SLAM (Simultaneous Locolization And Mapping) builds a map while localizing, making loop closure detection possible. With loop closure, when a robot revisits a location it can correct some accumulated errors and improve localization accuracy during long-duration operation. SLAM is mainly implemented in two styles: filter-based and optimization-based. In practice, it is typically divided into a front end and a back end, and SLAM based on different sensors has its own characteristics.
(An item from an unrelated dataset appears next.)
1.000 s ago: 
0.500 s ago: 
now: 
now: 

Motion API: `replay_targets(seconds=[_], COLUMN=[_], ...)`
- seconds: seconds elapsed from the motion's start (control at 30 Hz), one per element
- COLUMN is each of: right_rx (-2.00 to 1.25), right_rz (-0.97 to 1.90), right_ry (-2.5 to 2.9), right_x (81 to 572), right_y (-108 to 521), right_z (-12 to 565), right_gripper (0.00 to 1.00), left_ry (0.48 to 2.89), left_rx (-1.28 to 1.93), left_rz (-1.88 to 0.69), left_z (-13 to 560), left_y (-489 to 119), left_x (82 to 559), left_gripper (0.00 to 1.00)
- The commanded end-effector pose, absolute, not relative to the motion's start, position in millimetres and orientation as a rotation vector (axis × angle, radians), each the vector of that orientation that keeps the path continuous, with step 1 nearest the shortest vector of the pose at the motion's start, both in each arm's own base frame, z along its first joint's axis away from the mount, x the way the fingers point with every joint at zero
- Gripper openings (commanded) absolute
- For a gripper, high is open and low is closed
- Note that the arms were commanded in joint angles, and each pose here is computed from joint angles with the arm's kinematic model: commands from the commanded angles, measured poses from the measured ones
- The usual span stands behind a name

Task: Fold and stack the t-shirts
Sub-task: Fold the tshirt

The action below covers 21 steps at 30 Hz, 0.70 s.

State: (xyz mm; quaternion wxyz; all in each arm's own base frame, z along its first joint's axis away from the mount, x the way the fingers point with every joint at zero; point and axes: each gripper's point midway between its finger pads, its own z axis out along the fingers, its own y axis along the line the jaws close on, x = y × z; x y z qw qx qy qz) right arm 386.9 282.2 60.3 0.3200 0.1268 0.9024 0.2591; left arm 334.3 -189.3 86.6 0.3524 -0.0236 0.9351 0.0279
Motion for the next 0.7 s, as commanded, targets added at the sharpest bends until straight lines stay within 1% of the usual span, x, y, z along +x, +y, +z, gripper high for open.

Beyond mapping algorithms, some general robot development tools are also must-have staples for UAV R&D:
- The classic
ROS / ROS2ecosystem, especially timestamp alignment across multiple sensors (e.g.,message_filters’sTimeSynchronizer). - In strong-dynamics scenarios such as aerial manipulators, people also often use solver libraries such as NVIDIA’s cuRobo ↗ (CUDA-accelerated collision checking and planning), IKFast, or mplib in the ManiSkill ecosystem ↗.
Outlook#
After organizing all of this, my core takeaway is that Sim2Real (simulation-to-reality transfer) may be one of the easiest routes for individual developers or small teams to enter and obtain tangible results at this stage. In other words, UAVs also need to move toward the transition from physical intelligence to embodied intelligence. I will continue to dig deeper into this part, and will write another blog post to summarize it.